Japanese composer and teacher (1906–1991)

Tomojirō Ikenouchi (池内 友次郎, Ikenouchi Tomojirō) was a Japanese composer of contemporary classical music and professor.

== Biography==
Tomojiro Ikenouchi was born in Tokyo as son of a haiku poet Kyoshi Takahama. He traveled to Paris in 1927, where he studied composition with Henri Büsser and piano with Lazare Lévy. His music is influenced by French Impressionist music.

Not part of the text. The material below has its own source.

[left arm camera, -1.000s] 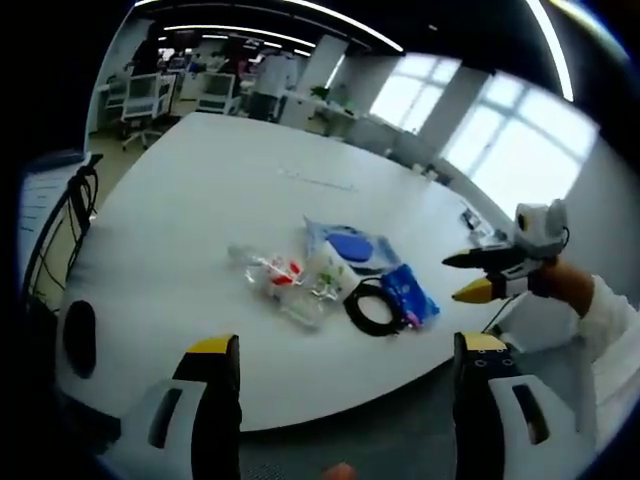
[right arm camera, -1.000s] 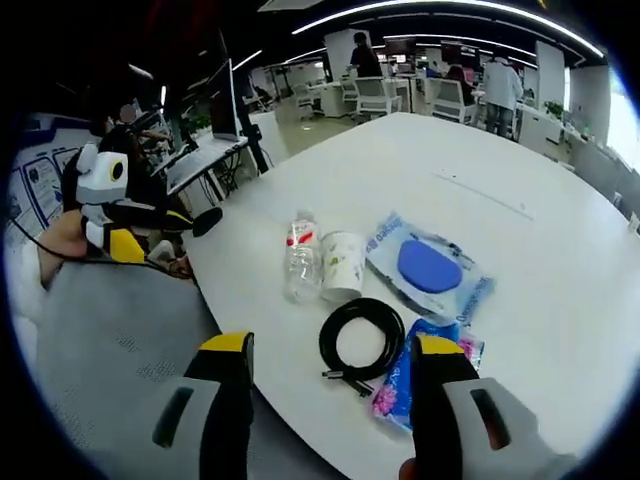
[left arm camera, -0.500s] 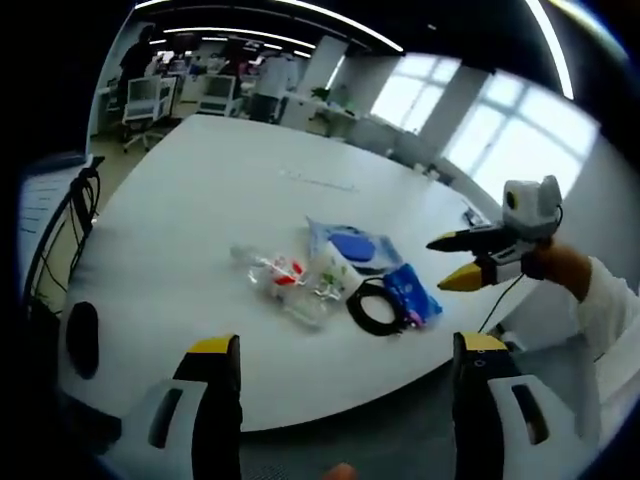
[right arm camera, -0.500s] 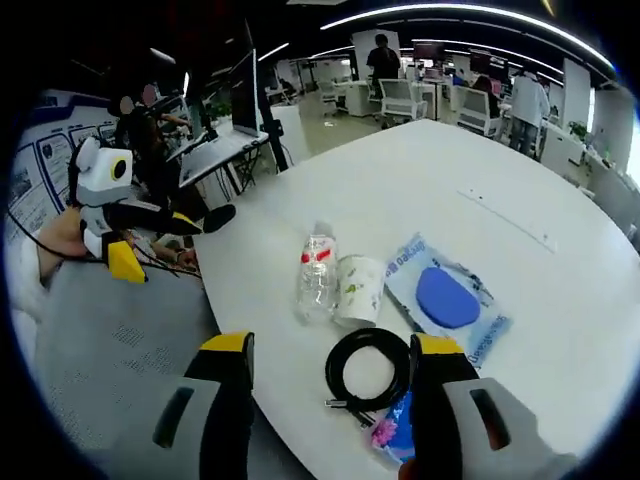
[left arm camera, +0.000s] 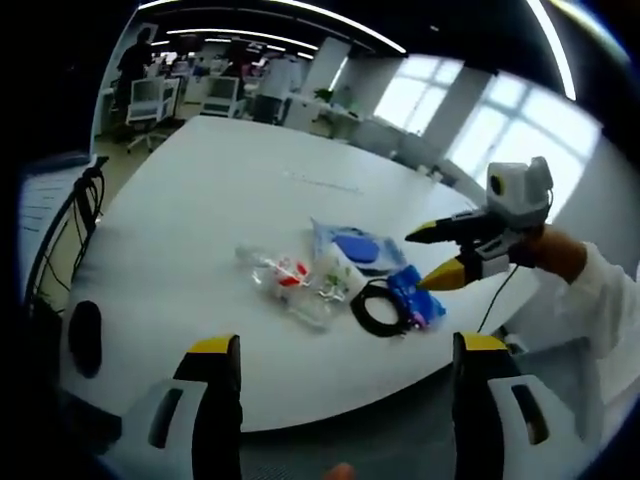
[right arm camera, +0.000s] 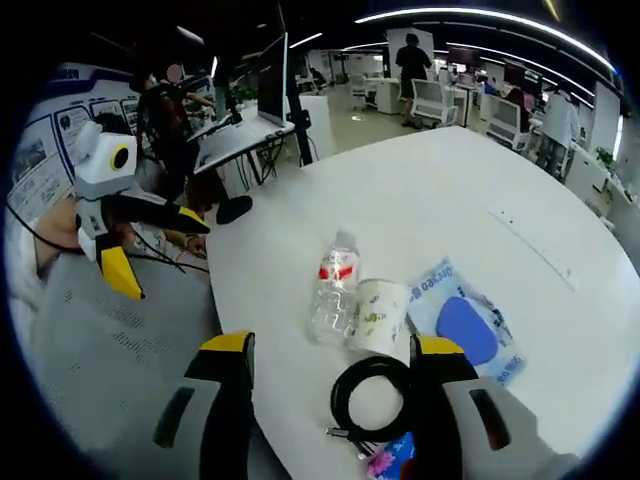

He returned to Japan in 1933.

Ikenouchi taught at the Tokyo National University of Fine Arts and Music beginning in 1947. His notable students include Isang Yun, Toshi Ichiyanagi, Toshiro Mayuzumi, Maki Ishii, Shin-ichiro Ikebe, Makoto Shinohara, Akira Miyoshi, Akio Yashiro, Roh Ogura, Kōhei Tanaka, Teizo Matsumura, Sei Ikeno, Masato Uchida and Ryohei Hirose. Along with several of his students, he formed the Shinshin Kai group in 1955.

His works are published by Ongaku-no-Tomo Sha.
His granddaughter is cellist, Kristina Reiko Cooper.